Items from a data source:
↓↓↓

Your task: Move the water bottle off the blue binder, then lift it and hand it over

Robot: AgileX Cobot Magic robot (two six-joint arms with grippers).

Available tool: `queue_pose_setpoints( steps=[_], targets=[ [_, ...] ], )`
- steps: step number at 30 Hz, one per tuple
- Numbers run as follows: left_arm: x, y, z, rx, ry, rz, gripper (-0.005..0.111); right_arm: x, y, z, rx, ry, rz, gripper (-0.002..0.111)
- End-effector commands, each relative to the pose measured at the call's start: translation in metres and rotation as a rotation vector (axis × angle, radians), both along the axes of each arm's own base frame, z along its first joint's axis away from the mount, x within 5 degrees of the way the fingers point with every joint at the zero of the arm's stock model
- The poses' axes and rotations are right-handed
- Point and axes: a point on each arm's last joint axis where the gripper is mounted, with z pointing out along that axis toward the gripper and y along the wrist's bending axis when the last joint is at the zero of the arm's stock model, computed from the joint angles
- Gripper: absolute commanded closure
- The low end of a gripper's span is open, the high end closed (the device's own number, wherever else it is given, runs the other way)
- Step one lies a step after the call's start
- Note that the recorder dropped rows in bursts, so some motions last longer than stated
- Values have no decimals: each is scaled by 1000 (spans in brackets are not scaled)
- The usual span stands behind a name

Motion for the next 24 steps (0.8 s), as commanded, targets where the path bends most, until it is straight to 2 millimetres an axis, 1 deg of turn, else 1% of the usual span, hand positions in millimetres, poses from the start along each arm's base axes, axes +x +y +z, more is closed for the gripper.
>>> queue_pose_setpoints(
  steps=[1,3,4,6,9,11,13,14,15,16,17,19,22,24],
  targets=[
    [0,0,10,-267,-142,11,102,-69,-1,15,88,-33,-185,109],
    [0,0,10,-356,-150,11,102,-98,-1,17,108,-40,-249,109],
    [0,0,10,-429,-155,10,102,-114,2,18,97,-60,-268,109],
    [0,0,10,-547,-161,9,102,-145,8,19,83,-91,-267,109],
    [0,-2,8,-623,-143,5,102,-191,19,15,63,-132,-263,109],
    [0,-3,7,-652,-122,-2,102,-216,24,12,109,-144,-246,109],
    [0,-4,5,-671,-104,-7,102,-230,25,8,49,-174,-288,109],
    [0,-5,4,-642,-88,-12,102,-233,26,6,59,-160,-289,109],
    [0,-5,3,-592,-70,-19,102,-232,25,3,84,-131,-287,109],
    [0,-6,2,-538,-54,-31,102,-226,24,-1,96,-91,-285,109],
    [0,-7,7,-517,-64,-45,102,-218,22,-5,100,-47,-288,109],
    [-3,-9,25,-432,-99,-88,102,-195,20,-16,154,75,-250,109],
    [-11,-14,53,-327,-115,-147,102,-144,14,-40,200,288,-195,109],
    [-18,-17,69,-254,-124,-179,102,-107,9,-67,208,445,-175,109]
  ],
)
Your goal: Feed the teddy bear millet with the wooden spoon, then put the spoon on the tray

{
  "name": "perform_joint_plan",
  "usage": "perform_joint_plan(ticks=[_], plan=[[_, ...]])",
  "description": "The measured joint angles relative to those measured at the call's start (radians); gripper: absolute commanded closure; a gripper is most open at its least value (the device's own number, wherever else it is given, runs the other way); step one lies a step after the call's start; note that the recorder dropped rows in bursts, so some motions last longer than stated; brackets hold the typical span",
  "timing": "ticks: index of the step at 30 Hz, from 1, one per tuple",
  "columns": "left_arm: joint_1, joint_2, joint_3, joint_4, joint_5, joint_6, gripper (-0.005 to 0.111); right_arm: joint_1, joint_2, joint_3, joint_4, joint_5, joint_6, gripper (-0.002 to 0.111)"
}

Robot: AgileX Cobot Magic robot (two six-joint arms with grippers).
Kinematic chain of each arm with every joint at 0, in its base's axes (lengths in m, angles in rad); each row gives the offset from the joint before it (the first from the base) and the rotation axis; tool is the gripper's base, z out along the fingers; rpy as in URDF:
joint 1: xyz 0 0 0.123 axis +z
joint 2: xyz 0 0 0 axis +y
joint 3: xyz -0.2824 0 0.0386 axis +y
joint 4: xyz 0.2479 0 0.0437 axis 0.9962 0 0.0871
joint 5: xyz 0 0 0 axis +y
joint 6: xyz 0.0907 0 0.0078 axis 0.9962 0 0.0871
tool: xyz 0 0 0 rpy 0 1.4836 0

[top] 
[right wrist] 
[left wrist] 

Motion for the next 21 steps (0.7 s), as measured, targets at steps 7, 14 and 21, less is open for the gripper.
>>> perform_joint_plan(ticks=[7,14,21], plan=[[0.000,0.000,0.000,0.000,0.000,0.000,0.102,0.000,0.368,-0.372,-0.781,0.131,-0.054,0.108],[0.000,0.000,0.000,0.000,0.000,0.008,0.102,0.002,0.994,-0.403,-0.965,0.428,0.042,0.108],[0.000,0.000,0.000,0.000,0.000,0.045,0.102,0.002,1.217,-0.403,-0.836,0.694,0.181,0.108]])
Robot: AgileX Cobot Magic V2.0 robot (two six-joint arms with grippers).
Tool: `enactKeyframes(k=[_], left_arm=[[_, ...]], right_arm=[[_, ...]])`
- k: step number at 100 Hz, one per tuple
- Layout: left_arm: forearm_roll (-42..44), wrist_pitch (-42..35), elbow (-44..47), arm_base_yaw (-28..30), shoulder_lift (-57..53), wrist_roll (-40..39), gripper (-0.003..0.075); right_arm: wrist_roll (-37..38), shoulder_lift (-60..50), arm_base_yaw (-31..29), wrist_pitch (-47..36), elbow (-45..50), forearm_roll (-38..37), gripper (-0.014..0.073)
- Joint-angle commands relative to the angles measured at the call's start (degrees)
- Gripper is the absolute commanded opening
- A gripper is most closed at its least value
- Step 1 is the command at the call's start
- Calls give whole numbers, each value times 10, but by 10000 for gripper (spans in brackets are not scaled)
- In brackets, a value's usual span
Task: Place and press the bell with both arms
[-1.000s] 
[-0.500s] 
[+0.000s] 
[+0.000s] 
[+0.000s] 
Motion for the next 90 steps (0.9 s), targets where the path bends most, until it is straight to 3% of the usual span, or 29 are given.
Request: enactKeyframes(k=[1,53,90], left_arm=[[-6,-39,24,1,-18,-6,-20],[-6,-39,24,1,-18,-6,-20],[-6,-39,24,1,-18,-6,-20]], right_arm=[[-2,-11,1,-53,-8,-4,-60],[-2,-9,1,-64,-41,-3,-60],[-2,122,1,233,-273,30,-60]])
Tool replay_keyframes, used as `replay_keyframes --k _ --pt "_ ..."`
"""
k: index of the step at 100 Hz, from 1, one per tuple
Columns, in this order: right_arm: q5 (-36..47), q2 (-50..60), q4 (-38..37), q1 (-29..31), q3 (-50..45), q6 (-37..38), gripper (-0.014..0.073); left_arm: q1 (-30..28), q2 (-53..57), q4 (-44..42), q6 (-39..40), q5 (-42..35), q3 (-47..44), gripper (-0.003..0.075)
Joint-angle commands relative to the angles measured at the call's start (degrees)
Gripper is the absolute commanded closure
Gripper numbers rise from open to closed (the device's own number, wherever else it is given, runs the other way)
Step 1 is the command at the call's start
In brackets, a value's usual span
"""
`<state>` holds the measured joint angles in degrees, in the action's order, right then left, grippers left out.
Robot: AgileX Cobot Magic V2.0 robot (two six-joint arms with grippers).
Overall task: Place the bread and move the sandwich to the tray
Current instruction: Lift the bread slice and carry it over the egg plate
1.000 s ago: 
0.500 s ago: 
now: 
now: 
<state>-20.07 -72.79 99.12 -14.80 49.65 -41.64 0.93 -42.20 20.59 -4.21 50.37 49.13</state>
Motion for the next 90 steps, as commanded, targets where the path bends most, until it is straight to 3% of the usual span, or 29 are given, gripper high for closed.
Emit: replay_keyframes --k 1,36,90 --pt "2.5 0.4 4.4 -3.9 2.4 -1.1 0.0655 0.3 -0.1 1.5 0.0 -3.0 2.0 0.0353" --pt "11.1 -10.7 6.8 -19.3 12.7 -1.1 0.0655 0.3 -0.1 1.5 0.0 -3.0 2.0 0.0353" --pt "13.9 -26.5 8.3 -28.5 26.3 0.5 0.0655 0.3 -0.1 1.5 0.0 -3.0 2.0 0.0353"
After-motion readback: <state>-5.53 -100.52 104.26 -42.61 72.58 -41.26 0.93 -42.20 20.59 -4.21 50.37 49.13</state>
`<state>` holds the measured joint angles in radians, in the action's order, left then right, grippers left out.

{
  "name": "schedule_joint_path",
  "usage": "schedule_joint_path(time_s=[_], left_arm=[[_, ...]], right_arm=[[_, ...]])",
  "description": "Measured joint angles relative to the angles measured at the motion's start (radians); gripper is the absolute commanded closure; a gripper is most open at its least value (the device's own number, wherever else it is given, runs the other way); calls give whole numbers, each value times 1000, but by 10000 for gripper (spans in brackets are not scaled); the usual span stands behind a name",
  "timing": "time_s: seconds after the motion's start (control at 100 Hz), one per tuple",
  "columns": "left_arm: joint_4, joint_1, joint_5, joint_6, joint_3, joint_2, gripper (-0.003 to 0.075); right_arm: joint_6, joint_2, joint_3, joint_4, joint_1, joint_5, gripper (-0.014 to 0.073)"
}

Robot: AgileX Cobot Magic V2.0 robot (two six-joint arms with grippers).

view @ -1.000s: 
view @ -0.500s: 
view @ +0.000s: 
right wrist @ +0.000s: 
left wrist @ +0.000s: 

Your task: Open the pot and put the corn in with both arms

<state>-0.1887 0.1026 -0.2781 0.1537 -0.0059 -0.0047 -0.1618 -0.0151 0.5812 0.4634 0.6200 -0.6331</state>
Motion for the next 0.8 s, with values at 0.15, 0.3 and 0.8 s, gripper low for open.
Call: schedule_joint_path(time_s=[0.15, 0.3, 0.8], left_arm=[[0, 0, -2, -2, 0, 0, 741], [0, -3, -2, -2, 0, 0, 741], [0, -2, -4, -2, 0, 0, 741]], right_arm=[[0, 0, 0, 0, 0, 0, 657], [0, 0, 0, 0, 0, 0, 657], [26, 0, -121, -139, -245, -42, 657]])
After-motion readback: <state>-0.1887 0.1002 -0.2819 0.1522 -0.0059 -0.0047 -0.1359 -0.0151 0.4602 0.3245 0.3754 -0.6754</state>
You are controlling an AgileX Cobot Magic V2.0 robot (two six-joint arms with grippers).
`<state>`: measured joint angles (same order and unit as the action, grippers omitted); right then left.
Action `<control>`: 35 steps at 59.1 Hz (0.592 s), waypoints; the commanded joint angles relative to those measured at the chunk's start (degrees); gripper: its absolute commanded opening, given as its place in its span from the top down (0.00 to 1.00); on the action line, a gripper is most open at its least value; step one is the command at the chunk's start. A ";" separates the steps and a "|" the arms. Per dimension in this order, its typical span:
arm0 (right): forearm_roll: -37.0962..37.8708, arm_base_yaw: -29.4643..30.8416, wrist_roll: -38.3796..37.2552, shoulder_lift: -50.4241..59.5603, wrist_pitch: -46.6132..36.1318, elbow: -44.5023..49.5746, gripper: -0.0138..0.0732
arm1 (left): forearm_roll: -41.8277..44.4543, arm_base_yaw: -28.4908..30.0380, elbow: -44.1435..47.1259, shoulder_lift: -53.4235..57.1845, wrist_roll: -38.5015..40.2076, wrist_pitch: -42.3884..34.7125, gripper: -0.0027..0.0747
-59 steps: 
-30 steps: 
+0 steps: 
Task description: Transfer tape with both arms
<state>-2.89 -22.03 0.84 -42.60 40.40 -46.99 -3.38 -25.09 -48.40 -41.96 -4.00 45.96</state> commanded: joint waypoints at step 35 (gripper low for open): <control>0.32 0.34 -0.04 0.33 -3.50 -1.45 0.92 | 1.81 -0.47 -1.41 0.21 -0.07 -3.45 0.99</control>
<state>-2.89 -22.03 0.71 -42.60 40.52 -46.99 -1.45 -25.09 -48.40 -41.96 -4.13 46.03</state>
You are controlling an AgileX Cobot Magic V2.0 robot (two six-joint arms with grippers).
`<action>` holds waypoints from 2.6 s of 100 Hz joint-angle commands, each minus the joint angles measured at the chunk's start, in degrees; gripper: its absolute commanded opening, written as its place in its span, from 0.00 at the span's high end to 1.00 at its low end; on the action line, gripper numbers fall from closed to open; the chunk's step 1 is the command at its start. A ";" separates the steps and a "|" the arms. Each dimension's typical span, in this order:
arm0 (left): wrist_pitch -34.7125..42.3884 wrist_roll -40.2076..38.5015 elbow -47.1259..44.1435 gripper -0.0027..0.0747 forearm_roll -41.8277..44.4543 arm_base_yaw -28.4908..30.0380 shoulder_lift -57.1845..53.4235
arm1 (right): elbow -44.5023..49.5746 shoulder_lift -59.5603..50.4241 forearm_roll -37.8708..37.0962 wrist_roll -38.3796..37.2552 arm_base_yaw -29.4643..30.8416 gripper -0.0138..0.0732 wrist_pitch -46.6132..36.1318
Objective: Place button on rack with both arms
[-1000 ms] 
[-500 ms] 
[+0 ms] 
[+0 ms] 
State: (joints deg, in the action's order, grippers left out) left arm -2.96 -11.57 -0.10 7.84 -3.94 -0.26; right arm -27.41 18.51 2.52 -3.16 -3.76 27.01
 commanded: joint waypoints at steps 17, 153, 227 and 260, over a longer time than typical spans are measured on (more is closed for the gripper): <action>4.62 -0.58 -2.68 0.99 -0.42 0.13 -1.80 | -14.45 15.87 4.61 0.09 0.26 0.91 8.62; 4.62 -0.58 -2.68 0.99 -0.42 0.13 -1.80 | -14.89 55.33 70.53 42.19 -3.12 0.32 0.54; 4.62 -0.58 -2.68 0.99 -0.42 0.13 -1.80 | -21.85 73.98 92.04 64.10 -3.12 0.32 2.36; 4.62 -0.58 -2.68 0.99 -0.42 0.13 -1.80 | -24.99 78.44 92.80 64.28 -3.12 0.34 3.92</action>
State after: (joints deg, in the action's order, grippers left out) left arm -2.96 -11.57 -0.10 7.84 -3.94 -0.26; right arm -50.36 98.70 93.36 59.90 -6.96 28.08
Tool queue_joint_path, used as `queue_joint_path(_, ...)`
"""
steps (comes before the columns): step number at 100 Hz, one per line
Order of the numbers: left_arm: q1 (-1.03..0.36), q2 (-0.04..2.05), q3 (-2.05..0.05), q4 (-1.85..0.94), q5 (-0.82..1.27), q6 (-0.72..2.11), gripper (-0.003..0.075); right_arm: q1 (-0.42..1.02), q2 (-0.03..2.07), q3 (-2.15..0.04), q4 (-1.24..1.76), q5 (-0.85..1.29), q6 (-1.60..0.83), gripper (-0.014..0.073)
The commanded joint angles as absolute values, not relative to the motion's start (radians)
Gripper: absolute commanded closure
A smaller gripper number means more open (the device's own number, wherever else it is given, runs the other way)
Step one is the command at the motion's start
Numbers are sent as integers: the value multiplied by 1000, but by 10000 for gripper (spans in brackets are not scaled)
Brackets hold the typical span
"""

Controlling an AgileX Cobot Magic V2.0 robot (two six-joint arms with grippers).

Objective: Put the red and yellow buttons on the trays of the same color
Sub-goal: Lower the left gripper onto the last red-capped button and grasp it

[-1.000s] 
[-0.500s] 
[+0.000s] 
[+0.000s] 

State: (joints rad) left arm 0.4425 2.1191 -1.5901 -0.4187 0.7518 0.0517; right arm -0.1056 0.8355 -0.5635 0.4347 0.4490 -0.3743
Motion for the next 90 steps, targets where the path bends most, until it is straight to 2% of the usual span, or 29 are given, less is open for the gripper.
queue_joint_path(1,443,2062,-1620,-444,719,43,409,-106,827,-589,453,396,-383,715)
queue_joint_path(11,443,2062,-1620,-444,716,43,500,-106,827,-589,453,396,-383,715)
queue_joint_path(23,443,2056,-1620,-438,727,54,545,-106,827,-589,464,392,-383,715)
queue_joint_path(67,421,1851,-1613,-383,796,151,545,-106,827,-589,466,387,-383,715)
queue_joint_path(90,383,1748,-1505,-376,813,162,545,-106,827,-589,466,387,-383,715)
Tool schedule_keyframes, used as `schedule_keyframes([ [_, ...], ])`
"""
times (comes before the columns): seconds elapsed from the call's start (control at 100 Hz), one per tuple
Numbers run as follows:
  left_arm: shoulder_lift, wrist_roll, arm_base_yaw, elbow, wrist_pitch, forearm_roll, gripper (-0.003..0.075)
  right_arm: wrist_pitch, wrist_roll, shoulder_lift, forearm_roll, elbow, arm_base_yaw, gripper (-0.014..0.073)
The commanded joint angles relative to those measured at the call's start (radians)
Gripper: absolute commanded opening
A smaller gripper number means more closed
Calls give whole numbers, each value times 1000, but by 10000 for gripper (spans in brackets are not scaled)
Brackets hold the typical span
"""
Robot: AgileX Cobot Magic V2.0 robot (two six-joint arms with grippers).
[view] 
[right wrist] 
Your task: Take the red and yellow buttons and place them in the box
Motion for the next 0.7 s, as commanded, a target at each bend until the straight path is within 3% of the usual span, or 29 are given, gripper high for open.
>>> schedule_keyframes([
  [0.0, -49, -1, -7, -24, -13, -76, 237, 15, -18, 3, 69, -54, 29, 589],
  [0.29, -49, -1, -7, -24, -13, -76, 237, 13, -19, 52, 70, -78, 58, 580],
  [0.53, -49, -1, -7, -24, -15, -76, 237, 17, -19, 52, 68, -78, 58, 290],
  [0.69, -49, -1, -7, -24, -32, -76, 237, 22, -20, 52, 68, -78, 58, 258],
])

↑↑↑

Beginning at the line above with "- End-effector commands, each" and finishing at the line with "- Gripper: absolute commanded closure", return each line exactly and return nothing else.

Solution to this task —
- End-effector commands, each relative to the pose measured at the call's start: translation in metres and rotation as a rotation vector (axis × angle, radians), both along the axes of each arm's own base frame, z along its first joint's axis away from the mount, x within 5 degrees of the way the fingers point with every joint at the zero of the arm's stock model
- The poses' axes and rotations are right-handed
- Point and axes: a point on each arm's last joint axis where the gripper is mounted, with z pointing out along that axis toward the gripper and y along the wrist's bending axis when the last joint is at the zero of the arm's stock model, computed from the joint angles
- Gripper: absolute commanded closure

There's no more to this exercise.